思わず気になる「絶滅理由」を紹介する『わけあって絶滅しました』シリーズが巷で話題となっている。第1弾が発売されるやいなやテレビ・ラジオで話題となり、第2弾の『続 わけあって絶滅しました。世界一おもしろい絶滅したいきもの図鑑』と合わせて69万部のベストセラーとなった。

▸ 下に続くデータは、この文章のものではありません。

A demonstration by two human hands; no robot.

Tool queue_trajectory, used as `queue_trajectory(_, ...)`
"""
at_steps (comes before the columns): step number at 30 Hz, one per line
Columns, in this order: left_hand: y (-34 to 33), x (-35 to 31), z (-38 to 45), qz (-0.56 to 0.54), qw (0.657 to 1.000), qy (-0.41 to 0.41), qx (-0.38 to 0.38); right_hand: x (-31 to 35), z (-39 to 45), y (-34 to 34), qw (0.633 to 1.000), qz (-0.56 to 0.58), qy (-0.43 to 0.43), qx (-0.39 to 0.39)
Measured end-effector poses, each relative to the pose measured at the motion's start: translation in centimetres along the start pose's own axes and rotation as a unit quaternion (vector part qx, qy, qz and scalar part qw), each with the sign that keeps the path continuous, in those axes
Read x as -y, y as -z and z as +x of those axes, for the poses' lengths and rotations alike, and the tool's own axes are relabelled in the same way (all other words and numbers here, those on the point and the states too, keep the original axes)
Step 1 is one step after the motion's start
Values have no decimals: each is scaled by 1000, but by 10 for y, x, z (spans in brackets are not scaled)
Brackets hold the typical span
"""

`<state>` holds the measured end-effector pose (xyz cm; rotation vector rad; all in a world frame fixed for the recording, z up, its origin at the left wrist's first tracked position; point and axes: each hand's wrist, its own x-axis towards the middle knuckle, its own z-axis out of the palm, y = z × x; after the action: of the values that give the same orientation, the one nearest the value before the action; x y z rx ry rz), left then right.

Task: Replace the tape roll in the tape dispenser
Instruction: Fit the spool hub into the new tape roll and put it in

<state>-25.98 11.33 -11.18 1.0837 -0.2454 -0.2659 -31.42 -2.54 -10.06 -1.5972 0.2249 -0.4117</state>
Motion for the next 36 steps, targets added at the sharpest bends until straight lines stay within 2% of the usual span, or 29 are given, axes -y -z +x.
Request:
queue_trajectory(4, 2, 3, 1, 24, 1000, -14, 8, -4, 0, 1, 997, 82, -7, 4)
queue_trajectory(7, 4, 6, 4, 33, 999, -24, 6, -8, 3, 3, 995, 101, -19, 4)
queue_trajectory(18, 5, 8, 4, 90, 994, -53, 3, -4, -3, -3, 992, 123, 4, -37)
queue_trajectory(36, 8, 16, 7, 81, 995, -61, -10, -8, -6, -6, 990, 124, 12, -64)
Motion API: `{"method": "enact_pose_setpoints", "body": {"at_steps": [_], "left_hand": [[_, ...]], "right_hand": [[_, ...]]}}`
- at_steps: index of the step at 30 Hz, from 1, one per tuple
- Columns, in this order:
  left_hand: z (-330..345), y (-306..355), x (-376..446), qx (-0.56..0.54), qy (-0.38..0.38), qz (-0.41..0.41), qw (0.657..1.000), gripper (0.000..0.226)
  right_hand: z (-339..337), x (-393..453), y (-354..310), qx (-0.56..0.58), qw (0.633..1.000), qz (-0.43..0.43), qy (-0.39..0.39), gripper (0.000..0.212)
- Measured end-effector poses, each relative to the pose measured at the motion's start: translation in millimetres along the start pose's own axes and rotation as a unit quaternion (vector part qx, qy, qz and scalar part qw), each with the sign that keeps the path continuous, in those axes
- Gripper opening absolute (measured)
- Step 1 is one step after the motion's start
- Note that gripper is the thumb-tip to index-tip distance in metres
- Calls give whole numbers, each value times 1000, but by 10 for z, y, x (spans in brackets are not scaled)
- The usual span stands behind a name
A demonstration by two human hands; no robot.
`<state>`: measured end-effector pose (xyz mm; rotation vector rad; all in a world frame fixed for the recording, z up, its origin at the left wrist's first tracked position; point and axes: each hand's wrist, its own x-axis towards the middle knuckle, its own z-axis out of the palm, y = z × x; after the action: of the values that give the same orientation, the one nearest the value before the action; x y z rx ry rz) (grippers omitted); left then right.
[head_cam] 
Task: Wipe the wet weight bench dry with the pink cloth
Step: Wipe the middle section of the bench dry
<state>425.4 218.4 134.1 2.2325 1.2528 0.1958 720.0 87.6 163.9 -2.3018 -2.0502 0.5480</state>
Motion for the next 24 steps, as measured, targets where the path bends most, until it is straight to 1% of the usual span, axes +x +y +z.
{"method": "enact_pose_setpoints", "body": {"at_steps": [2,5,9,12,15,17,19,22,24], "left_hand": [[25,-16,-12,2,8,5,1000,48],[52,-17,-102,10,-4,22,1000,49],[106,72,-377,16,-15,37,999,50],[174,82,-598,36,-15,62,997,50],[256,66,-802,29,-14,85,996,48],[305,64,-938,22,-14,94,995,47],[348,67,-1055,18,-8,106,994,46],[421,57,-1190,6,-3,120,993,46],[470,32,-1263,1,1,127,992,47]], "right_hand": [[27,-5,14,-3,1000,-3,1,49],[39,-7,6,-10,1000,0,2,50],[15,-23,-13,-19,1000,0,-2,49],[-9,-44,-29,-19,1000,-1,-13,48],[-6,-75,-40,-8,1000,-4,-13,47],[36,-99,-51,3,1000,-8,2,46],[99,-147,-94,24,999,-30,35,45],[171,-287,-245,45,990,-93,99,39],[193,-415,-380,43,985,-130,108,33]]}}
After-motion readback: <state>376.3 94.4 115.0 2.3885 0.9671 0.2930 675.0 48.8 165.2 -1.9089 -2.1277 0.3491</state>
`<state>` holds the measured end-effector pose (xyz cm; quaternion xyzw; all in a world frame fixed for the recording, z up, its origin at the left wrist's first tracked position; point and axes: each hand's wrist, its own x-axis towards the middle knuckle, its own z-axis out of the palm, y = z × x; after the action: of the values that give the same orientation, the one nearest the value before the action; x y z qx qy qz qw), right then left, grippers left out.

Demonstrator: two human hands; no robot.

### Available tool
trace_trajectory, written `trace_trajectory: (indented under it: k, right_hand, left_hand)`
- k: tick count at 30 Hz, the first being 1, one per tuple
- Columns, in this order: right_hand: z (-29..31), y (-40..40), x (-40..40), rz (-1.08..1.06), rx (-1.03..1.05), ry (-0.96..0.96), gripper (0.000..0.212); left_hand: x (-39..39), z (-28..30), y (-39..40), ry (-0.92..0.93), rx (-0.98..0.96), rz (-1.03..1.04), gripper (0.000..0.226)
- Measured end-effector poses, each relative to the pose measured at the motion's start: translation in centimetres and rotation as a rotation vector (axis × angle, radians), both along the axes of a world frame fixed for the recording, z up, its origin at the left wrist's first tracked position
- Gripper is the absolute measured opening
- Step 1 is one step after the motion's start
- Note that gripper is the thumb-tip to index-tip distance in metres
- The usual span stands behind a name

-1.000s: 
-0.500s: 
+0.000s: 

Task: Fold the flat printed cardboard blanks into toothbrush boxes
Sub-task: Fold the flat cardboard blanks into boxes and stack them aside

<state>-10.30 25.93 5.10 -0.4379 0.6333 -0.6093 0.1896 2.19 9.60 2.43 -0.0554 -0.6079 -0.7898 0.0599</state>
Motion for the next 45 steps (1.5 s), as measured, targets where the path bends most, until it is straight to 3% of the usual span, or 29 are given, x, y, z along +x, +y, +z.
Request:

児童書として発売された本書だが、意外なことに「生存競争の過酷さ、生き残りのコツがビジネスの参考になる」とビジネスマンからの共感も集めている。生き物達の驚くべき進化、そして襲いかかる理不尽な環境の変化が、現代社会とどう重なるのか。今回特別に『わけあって絶滅しました』の内容を一部抜粋・編集してお届けする。

ゾウの仲間プラティべロドンが
鼻以外に「長~く」しすぎたモノ

ゾウといえば、ご存じのとおり長い鼻が特徴。

でも、じつは鼻以外のモノを長~くしすぎて絶滅してしまった、ゾウの仲間がいるんです。かれらの名前は「プラティべロドン」。アフリカ、ユーラシア大陸、北アメリカに生息し、中新世後期に絶滅しました。

『わけあって絶滅しました』では、そのふしぎで不条理な絶滅理由を、かれら本人に一人称で語ってもらう形式で紹介しています。

アゴが重すぎて絶滅
プラティべロドンさん

「どうも〜ゾウでーす!」…ってなんやその目は。ワイのアゴを見てるの、バレバレやで! めっちゃ下アゴ出てるけど、ワイもゾウのなかまなんや。パチもんちゃうで。
 ワイはこの平たいスコップみたいな歯で、草の根をほったり、木の枝を切ったり、木の皮をはがしたりして食べていたんや。「最高じゃん!」と思ったおまえ、甘いで。めっっっちゃ重いっちゅうねん!
 ただでさえ頭デカいのに、こんなんで土をほるとか、もはや苦行やで? あと、すんごいかみづらい。アゴにダンベル引っかけて食事するって想像してみて? しんどそうやし意味不明やろ。それがワイや。
 そんなわけで、ワイは食事するだけでつかれはて、子孫を残せず消えてしまったんや。ばかにすんなよ!

ゾウのなかまは体が大きくなると同時に、上くちびると鼻が合体して長くのびていった。これにより、大きい体でもしゃがまずに水が飲めるようになったのだ。プラティベロドンは鼻だけでなく下アゴものび、その先に出っ歯のような牙がついている。

今のゾウは鼻だけが長く、上の前歯が2本の牙になっているが、かつては下の前歯も牙になって4本の牙があるゾウのなかまもいたのだ。